Naturalmente se si è vissuta una esperienza relazionale precoce sicura e serena, questo si tradurrà in un vissuto delle relazioni attuali dominato dalla fiducia, dalla sensazione di non essere in pericolo, dalla libertà di vivere le esperienze per quello che sono, potendo attingere pienamente alle proprie risorse emotive. Se al contrario l’esperienza relazionale precoce ha obbligato, come abbiamo visto, ad adottare “schemi di sopravvivenza psicologica”, questi schemi tenderanno a imprimersi nella mente come modalità relazionali implicite operanti che possiamo paragonare a delle lenti deformanti che ci faranno vedere tutte le situazioni relazionali nuove come se fossero analoghe a quelle vecchie. Queste lenti non sono solo un modo di vedere le situazioni relazionali nuove trasfigurandole con quelle infantili ma prevedono anche una serie di previsioni su cosa accadrà nella relazione di adesso, su come noi ci sentiremo e come dovremo reagire. Il risultato paradossale è che la paura, il disorientamento e l’impotenza, di un tempo verrà riattivata nell’oggi accompagnata dalle stesse reazioni di isolamento, rabbia, paura, ecc..
Come fare a interrompere questo ciclo che tende a ripetere all’infinito modalità di comportamento, di rappresentazioni e di reazioni emotive passate? Come possiamo liberarci delle influenze nefaste del passato che ci obbliga a recitare copioni ormai inattuali impedendoci di svincolarsi dalla ripetizione e di rinnovarci?
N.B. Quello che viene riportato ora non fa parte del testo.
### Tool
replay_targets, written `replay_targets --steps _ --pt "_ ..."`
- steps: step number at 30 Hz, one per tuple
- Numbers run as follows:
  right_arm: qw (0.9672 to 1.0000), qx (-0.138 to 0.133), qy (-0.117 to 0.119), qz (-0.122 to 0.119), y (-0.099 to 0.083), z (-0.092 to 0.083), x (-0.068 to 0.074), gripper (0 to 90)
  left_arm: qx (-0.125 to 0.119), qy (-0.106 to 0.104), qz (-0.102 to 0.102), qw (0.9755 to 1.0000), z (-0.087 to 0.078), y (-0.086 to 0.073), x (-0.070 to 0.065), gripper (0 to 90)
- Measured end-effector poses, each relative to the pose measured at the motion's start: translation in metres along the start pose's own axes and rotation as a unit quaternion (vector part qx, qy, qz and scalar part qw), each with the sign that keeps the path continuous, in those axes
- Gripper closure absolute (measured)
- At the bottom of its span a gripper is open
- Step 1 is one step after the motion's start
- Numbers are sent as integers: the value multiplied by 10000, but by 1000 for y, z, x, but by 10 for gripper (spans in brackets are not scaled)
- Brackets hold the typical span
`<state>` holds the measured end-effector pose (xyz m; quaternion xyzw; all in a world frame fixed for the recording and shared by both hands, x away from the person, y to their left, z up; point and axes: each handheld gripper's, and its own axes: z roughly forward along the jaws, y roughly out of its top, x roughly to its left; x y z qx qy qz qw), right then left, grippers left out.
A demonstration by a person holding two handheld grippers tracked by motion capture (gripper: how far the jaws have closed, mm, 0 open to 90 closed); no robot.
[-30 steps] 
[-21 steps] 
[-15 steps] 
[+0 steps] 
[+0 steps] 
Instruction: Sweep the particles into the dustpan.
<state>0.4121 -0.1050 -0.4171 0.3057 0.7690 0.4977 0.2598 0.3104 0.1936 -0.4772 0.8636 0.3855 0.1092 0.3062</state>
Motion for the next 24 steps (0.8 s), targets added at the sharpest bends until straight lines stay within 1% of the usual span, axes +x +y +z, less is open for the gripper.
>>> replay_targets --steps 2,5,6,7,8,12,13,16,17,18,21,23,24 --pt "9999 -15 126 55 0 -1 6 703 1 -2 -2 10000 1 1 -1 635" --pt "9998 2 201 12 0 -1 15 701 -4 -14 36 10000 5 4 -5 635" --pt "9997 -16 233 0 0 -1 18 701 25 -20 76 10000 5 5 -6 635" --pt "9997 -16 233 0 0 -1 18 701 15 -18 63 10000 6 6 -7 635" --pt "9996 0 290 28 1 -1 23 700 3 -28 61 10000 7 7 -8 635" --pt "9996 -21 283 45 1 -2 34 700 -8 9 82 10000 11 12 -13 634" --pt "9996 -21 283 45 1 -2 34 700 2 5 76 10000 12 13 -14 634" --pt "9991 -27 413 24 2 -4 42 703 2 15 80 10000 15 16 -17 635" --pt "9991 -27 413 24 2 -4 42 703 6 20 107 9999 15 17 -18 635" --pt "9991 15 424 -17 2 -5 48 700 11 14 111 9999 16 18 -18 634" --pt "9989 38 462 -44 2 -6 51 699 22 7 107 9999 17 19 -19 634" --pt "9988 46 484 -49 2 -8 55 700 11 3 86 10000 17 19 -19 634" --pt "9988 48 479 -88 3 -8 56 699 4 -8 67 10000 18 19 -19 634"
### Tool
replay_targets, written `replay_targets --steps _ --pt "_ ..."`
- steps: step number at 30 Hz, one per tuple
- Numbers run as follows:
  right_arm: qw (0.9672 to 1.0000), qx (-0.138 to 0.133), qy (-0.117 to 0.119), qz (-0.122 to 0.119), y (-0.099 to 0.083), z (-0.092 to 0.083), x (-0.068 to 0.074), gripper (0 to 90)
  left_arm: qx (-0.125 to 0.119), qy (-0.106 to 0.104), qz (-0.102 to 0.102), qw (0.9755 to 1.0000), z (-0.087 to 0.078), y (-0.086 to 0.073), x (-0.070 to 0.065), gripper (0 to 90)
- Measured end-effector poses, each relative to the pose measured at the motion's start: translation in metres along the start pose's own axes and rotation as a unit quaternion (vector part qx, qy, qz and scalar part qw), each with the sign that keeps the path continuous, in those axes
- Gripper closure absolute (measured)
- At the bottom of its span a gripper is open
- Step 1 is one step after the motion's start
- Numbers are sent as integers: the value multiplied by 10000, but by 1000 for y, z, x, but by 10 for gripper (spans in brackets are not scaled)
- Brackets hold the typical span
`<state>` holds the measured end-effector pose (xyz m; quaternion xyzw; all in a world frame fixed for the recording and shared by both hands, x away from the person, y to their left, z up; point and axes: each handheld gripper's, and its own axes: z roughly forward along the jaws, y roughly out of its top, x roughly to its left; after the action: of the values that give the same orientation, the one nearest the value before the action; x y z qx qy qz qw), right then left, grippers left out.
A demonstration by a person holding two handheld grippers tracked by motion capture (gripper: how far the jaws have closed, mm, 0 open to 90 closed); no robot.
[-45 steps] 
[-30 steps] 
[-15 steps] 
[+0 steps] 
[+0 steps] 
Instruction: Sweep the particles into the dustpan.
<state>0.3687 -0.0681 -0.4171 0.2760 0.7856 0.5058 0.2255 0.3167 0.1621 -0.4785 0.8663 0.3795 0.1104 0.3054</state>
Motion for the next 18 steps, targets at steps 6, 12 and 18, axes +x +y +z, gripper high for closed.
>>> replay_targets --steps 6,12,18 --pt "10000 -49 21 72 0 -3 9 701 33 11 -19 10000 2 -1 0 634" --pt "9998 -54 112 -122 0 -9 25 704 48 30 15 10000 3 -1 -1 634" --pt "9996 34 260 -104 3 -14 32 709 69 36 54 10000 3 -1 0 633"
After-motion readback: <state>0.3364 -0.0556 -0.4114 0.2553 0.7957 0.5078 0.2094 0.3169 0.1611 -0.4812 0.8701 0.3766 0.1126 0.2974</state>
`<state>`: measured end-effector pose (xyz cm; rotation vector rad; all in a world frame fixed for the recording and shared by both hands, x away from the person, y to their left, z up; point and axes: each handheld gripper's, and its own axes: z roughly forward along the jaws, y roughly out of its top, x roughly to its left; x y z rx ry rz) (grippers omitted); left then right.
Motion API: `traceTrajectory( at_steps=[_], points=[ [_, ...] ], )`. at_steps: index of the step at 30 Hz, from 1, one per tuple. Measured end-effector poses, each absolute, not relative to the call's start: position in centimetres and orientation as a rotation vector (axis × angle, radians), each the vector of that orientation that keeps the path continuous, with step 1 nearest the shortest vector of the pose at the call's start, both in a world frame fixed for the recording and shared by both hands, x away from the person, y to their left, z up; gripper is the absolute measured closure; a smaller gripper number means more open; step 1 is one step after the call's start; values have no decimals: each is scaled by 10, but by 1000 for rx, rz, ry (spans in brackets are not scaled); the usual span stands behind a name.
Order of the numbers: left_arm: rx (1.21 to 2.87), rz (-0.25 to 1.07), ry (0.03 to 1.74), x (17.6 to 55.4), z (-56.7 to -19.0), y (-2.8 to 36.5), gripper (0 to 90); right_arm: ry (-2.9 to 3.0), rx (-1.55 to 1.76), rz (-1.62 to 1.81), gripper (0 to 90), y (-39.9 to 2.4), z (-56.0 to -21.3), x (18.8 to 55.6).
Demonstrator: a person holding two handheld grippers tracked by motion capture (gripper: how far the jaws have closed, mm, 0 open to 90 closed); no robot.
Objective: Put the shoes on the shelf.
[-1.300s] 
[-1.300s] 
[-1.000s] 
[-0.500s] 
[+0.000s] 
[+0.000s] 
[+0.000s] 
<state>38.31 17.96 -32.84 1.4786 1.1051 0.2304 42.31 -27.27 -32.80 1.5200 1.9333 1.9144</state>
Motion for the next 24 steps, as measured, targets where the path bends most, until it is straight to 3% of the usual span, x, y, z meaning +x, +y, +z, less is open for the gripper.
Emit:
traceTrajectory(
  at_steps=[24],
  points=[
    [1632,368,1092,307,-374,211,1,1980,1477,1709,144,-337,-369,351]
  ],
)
Un percorso Psicologico clinico ha la funzione di creare uno spazio di ascolto che possiamo paragonare a una specie di cantiere nell’ambito delle esperienze del soggetto. E’ attraverso l’aiuto di una prospettiva terza che è possibile portare in luce gli elementi di ripetizione presenti nella vita del soggetto. E’ insieme al terapeuta che il paziente può divenire consapevole di ciò che è implicito. Per implicito intendo una particolare versione dell’inconscio che riguarda tutto ciò che si trova in uno stato di conoscenza che è procedurale e relazionale e che non è mai stato conosciuto in modo esplicito. Attraverso l’esplorazione e la guida dello psicologo gli schemi impliciti ereditati dalla propria esperienza vitale sono conosciuti, visti, apprezzati nel loro articolarsi e manifestarsi nella vita quotidiana. Questa creazione di nessi nuovi insieme all’esperienza relazionale tra terapeuta e paziente che propone operativamente modalità capaci di sconfermare le credenze relazionali patogene del paziente stesso, sono strategie rivelatesi efficaci per attuare finalmente quel cambiamento che, come abbiamo visto, risulta spesso difficile da attuare.